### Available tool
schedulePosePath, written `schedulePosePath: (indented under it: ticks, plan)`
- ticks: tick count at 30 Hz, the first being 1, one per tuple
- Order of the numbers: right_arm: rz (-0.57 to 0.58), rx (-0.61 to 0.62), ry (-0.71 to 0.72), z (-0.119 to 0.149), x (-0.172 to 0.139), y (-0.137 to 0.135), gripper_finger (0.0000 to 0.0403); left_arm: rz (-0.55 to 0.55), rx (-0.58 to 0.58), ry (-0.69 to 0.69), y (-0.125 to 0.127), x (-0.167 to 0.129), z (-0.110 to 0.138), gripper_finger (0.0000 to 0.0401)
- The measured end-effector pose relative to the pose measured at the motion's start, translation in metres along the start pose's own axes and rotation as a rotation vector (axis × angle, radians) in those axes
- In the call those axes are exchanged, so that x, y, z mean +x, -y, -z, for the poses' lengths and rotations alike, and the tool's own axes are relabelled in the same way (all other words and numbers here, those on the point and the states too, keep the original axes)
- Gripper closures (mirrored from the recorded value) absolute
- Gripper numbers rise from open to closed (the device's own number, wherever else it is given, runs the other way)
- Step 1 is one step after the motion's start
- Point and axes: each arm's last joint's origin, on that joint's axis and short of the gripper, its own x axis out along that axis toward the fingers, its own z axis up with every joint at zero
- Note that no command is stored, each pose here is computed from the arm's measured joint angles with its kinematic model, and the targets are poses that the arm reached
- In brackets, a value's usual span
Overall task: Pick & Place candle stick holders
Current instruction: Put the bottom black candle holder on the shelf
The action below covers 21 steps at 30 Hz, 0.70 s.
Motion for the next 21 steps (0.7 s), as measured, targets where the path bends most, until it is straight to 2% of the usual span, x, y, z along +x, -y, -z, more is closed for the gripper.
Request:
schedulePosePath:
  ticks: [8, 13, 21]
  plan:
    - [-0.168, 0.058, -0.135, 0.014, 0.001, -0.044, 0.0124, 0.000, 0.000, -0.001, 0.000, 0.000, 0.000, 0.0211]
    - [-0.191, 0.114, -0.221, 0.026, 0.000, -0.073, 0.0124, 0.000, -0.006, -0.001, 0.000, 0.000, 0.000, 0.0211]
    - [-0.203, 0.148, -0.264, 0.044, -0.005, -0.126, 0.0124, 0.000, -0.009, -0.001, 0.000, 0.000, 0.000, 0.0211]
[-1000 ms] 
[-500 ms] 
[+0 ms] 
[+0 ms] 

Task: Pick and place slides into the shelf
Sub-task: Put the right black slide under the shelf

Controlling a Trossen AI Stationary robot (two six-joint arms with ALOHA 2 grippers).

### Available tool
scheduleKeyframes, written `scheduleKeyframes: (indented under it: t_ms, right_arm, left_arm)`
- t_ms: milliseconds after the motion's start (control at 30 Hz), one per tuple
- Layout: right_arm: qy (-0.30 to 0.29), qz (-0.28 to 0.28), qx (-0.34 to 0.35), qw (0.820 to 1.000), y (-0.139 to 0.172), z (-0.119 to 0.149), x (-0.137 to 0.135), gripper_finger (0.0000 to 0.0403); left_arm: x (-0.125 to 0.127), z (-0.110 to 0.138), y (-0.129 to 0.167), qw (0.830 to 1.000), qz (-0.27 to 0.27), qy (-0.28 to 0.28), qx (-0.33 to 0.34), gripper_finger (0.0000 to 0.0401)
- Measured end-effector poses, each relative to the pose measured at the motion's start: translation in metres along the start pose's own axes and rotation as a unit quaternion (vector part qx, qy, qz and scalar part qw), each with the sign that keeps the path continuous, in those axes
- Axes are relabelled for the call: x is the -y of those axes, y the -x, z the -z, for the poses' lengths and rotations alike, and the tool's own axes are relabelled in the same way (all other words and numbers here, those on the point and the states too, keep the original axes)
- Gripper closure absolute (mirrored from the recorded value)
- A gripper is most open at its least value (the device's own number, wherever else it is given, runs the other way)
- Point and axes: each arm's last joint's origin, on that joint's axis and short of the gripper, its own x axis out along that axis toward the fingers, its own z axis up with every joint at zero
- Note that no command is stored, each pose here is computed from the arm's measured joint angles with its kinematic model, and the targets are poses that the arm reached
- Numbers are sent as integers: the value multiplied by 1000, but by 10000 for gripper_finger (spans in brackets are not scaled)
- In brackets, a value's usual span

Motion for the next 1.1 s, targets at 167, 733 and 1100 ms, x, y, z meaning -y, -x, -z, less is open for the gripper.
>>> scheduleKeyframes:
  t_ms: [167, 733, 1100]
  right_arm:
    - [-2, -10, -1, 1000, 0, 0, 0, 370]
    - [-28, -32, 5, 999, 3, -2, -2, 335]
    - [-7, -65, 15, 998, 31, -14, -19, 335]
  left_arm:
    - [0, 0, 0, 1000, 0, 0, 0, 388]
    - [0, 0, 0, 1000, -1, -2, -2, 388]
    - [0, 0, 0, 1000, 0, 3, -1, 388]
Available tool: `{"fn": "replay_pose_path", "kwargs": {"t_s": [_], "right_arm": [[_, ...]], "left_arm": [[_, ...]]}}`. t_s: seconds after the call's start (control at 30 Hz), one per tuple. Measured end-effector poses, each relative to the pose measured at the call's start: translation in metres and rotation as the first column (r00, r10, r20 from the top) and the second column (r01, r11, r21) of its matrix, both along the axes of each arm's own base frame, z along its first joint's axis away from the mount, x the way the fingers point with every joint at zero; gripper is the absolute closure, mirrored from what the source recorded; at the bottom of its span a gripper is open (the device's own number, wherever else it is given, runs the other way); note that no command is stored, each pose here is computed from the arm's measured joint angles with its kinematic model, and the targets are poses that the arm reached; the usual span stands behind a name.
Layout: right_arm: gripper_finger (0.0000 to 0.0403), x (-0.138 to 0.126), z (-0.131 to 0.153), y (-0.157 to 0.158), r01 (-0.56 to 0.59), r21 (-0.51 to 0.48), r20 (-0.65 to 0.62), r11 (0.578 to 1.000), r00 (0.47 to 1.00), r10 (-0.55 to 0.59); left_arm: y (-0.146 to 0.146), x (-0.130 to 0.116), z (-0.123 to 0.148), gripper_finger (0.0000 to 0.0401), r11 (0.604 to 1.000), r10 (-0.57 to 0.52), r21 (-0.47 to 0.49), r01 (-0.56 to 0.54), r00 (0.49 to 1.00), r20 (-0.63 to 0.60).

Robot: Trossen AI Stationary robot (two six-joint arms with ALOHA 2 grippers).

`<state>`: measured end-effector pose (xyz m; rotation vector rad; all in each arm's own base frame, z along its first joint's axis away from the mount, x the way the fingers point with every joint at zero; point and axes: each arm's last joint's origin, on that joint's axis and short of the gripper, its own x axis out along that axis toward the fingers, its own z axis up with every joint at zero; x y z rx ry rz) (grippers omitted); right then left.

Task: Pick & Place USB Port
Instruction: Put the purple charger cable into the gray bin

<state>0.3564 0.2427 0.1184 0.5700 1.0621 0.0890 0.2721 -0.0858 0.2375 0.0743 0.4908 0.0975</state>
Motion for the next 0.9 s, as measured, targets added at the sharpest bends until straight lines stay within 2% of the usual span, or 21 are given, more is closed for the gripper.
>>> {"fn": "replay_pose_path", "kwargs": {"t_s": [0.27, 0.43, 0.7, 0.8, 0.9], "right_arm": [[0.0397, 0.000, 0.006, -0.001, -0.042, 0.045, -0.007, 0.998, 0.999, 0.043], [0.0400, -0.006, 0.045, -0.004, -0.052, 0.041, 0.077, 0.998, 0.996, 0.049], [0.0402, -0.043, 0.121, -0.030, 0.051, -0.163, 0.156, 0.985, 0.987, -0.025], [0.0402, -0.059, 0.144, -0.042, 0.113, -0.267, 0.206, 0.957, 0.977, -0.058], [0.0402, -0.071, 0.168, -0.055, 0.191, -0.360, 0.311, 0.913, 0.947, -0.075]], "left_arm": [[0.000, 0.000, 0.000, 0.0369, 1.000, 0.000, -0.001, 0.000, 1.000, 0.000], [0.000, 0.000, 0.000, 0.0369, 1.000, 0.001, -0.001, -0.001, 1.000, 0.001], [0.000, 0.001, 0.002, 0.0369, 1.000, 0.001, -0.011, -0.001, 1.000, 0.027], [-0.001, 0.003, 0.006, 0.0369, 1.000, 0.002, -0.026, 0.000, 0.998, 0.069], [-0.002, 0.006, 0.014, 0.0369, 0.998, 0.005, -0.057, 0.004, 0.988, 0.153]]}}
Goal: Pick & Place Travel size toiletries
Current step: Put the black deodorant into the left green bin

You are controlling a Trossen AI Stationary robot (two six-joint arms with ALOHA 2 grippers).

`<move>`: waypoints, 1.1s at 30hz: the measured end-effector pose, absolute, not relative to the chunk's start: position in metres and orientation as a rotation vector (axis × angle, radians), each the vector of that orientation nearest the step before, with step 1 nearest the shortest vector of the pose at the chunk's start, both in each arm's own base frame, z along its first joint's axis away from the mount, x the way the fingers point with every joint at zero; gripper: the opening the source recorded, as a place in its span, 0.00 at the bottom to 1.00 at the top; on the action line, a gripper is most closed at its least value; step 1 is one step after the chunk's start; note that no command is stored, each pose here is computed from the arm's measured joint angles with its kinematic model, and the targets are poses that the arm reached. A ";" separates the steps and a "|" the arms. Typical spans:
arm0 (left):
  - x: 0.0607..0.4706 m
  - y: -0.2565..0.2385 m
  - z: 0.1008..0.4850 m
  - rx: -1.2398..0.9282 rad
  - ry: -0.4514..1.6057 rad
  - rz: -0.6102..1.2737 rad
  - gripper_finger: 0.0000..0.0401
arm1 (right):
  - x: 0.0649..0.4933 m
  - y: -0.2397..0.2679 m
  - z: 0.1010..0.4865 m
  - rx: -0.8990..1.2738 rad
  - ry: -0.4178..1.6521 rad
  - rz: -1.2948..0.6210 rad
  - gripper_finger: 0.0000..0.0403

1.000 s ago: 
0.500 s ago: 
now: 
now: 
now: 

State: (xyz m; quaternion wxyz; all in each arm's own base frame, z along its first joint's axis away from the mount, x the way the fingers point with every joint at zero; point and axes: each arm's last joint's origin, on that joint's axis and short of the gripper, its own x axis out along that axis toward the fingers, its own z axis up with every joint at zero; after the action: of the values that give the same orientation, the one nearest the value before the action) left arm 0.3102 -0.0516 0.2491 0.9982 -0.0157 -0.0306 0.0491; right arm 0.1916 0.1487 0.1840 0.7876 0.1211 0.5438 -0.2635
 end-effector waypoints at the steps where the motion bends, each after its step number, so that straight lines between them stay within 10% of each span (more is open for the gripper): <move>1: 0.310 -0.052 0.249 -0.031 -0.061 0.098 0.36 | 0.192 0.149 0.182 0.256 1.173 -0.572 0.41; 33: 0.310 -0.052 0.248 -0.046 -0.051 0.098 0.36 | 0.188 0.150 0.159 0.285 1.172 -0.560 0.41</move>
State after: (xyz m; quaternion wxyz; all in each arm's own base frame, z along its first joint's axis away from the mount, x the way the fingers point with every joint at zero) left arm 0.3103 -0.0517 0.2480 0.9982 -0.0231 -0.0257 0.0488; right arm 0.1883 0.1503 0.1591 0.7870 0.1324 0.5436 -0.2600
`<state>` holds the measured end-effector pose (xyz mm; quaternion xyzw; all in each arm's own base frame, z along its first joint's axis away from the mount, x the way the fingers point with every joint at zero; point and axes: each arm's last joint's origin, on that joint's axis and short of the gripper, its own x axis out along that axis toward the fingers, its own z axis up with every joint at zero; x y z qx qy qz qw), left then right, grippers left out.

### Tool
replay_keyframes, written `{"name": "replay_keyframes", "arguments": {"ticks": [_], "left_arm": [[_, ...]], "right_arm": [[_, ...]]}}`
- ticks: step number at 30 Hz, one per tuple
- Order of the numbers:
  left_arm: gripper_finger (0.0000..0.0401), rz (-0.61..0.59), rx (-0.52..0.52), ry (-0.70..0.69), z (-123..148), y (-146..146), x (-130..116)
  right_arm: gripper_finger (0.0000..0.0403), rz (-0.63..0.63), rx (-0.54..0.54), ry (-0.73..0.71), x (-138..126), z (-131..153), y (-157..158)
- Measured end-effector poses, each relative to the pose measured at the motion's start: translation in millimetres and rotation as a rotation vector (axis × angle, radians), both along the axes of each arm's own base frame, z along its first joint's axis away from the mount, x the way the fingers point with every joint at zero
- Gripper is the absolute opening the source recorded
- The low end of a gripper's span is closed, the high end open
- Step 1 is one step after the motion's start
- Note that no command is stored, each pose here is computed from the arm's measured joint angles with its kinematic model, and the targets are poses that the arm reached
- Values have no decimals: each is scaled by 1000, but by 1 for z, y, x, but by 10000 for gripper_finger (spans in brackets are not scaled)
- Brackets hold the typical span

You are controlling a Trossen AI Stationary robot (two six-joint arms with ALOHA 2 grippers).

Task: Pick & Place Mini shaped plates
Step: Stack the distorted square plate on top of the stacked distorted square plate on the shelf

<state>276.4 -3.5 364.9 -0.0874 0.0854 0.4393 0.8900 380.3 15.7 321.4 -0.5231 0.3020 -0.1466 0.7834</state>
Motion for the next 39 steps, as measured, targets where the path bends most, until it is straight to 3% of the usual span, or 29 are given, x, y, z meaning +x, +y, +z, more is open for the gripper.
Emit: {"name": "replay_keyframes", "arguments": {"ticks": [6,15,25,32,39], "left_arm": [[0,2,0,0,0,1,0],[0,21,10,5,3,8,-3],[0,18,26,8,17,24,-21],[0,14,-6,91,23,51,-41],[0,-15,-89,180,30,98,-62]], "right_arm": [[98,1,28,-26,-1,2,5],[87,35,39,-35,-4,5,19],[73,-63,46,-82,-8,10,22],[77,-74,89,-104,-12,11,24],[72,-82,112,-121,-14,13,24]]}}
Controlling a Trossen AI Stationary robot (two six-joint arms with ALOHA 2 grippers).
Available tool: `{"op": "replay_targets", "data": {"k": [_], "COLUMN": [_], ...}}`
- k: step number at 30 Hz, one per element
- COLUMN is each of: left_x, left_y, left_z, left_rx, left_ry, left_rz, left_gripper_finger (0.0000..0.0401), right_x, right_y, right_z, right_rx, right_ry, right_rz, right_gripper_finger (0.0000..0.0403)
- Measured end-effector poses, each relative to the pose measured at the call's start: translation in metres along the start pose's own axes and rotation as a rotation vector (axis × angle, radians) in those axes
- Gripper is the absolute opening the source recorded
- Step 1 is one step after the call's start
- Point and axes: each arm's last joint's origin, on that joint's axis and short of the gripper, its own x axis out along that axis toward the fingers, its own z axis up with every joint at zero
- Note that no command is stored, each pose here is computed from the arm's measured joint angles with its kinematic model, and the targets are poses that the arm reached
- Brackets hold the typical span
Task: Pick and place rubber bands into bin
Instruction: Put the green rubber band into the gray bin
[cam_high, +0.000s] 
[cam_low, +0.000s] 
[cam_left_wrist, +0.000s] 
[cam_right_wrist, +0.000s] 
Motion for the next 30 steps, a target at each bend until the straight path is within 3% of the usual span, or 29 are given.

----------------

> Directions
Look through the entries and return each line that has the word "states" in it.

> Finished exercise
- In the call those axes are exchanged, so that x, y, z mean +x, -y, -z, for the poses' lengths and rotations alike, and the tool's own axes are relabelled in the same way (all other words and numbers here, those on the point and the states too, keep the original axes)
- Axes are relabelled for the call: x is the -y of those axes, y the -x, z the -z, for the poses' lengths and rotations alike, and the tool's own axes are relabelled in the same way (all other words and numbers here, those on the point and the states too, keep the original axes)

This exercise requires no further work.